»»
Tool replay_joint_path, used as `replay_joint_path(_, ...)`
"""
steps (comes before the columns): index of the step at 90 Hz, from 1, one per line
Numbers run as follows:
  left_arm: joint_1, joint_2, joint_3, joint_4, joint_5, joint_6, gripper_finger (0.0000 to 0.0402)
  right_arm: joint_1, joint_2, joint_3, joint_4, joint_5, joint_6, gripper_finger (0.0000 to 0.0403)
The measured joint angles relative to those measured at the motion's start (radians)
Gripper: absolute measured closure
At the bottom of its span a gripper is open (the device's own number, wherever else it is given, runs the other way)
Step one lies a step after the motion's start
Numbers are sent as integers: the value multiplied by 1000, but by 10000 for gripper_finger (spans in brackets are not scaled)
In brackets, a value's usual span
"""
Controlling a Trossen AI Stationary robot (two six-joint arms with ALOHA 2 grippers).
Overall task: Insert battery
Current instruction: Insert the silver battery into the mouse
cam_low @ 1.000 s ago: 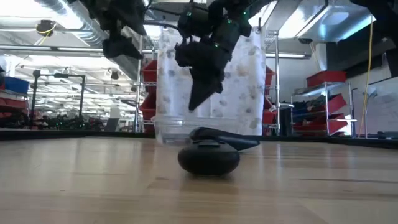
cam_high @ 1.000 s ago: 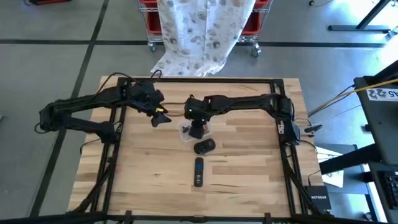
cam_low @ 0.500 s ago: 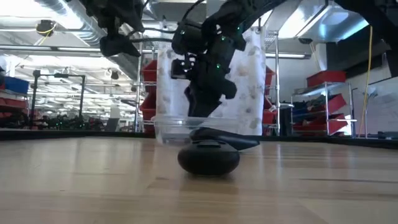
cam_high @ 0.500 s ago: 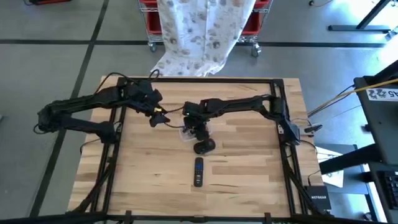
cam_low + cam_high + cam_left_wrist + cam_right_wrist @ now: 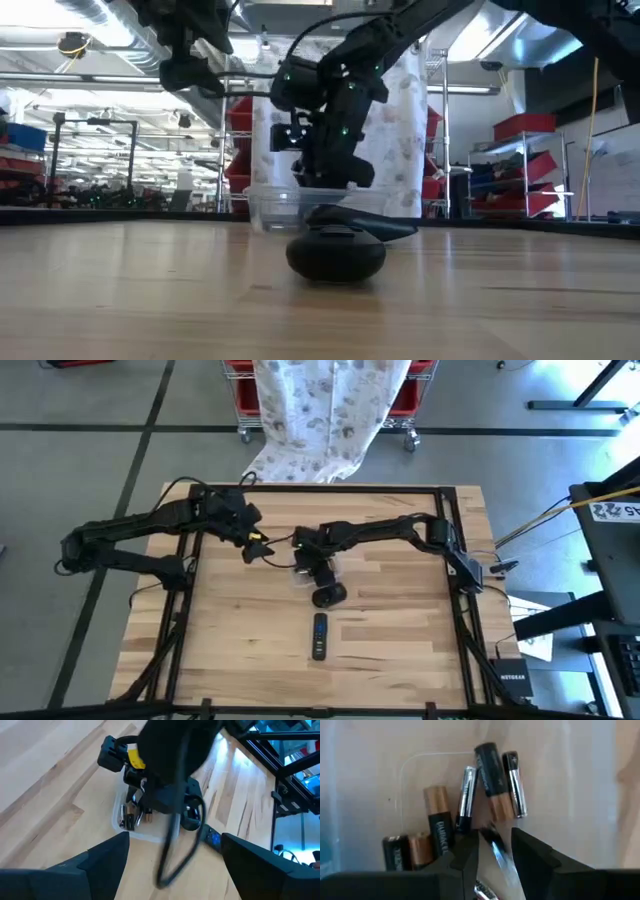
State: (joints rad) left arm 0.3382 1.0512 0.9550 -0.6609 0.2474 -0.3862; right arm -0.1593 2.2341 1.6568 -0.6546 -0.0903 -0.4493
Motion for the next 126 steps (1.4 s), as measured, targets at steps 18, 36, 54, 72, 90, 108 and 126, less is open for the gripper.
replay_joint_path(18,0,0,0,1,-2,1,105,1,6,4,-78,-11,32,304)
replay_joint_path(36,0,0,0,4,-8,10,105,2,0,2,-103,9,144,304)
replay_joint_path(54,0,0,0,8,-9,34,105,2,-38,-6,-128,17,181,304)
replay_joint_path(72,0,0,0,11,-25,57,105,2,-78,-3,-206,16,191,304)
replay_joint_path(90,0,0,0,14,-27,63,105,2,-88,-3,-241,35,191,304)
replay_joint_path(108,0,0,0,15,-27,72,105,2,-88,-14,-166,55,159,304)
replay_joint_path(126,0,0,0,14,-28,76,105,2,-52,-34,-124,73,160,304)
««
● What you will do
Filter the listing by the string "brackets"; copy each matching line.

● Expected output
Numbers are sent as integers: the value multiplied by 1000, but by 10000 for gripper_finger (spans in brackets are not scaled)
In brackets, a value's usual span

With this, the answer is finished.